# Am I Expecting Too Much?



## ReflexGTI (Apr 18, 2015)

I've had some paint done on the rear bumper of my Golf R by an approved VW bodyshop, they have had three attempts so far and I'm still not happy with it.

When the bumper is caught in full sunlight at a certain angle it seems to reflect the light completely differently to any other part of the car. To my eye it looks too bright and too metallic and no other part of the car looks this way, including the other side of the rear bumper. When the car isn't in sunlight at this angle it looks basically spot on, but to me it looks fairly hideous when it is!

There are also a couple of imperfections in the paint that I've captured as well as I can in the photos. There's also a strange mark on the paint where it looks like they've got rid of a run (this is barely visible and I couldn't get this to show up in photos).

Any advice would be greatly appreciated.


----------



## Kerr (Mar 27, 2012)

Bumpers are always a shade or two out. That does look worse than I would expect though.


----------



## minotaur uk (Dec 13, 2018)

I have been in a similar position twice. Its hard when to know to carry on fighting or accept it. At the end of the day only you can decide.....it does look a different colour and the paint defect is not acceptable. 

If this is the 3rd time then maybe take it to VW customer services to seek a resolution, as 3 times should be enough attempts to be honest.


----------



## wish wash (Aug 25, 2011)

It will never be perfect due to metal panels and plastic bumpers. That being said the bumper does seem very bright. Your paint can't of faded that much. Is lapis blue the same colour on all the models, they haven't tweaked the formula maybe.


----------



## Derekh929 (Aug 28, 2011)

Daughter just got new bumper on her grey mini, I took loads of pics before it went in, and when it came out the match did not look to be perfect, but after looking at the old pics a few times it became apartment it was out from new so was just consontrating to much on the actual joint to car rather than looking at whole car.
Your first pic is in shade so would be unfair to compare for me, agree with Kerr about a couple of shades out, painting on top of the plastic already painted getting the perfect match would be very very hard IMHO


----------



## mikechesterman (May 25, 2013)

Looks like a silicone reaction in the paint and it's "waxed up". That's what the two imperfections are. 

As you say, I can't see where they've flatted a run out, but it's possible that it was too bad to be successfully flatted and it's left a mark.

If you look hard enough, there will always be a moment when in the right light and from the right angle you can see a difference between shades on metal and plastic, but it shouldn't be too obvious of course.


----------



## DimitriUK (Jan 18, 2017)

body and bumper is never going to match chill.
Also the angle and lighting can make a huge different.

I have a 3 monitor pc set up with two of the three screens being the same model/brand.

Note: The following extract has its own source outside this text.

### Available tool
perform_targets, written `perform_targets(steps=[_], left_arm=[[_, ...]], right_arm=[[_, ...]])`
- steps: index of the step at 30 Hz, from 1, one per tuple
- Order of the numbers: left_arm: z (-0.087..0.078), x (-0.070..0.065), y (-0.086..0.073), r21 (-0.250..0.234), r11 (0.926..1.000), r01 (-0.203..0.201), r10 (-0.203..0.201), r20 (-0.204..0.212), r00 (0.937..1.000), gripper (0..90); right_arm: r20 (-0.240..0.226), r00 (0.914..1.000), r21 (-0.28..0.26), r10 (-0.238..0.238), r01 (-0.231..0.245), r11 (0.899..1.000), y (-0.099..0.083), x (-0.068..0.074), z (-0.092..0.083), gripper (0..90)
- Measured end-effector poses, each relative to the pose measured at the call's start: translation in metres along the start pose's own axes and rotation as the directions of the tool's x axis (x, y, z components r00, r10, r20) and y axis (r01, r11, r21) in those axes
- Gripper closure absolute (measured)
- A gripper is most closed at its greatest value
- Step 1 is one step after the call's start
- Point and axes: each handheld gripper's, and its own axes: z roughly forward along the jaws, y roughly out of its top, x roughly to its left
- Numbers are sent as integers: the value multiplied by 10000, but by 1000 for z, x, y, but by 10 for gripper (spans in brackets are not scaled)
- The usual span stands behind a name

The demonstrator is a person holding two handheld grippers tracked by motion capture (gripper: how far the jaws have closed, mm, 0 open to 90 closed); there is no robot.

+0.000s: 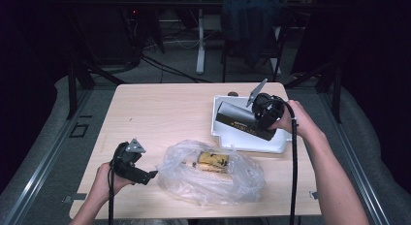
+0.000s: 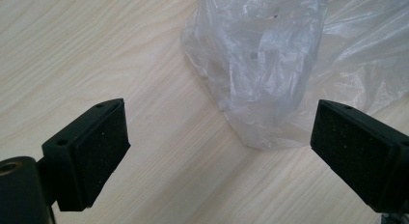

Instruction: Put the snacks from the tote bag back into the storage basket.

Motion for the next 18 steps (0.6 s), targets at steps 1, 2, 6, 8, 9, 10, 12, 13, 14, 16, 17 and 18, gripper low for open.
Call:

I always thought that they were mismatched and did not showed colors correctly.

I replaced all with same model/brand. Guess what again was seeing variations till I realized that the viewing angle makes a huge difference !!!! If I was at the "correct" angle colors were the same a slight deviation caused differences.


----------



## Sharpyyyyy (Sep 26, 2015)

As far as bumpers go that's a close colour match


----------